- Task goal -
Exactly as they appear, set down all the lines of the material.

- Supplied data -
━━━━━━━━━━
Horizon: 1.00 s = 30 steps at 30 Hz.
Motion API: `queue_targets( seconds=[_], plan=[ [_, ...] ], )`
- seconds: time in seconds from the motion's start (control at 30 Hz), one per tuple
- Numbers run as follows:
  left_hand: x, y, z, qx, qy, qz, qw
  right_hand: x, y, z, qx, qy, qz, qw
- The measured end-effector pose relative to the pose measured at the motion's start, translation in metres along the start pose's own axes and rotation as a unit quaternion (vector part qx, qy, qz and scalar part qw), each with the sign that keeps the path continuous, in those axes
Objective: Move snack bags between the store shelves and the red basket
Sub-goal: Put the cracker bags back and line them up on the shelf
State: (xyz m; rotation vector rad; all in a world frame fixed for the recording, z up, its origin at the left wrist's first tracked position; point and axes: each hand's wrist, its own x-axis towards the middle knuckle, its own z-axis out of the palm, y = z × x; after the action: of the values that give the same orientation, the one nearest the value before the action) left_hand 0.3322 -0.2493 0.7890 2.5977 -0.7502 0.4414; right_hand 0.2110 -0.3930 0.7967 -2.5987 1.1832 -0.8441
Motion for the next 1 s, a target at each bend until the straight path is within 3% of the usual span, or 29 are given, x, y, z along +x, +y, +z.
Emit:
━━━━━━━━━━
- Written reply -
Horizon: 1.00 s = 30 steps at 30 Hz.
Motion API: `queue_targets( seconds=[_], plan=[ [_, ...] ], )`
- seconds: time in seconds from the motion's start (control at 30 Hz), one per tuple
- Numbers run as follows:
  left_hand: x, y, z, qx, qy, qz, qw
  right_hand: x, y, z, qx, qy, qz, qw
- The measured end-effector pose relative to the pose measured at the motion's start, translation in metres along the start pose's own axes and rotation as a unit quaternion (vector part qx, qy, qz and scalar part qw), each with the sign that keeps the path continuous, in those axes
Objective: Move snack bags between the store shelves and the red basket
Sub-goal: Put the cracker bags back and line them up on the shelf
State: (xyz m; rotation vector rad; all in a world frame fixed for the recording, z up, its origin at the left wrist's first tracked position; point and axes: each hand's wrist, its own x-axis towards the middle knuckle, its own z-axis out of the palm, y = z × x; after the action: of the values that give the same orientation, the one nearest the value before the action) left_hand 0.3322 -0.2493 0.7890 2.5977 -0.7502 0.4414; right_hand 0.2110 -0.3930 0.7967 -2.5987 1.1832 -0.8441
Motion for the next 1 s, a target at each bend until the straight path is within 3% of the usual span, or 29 are given, x, y, z along +x, +y, +z.
Emit:

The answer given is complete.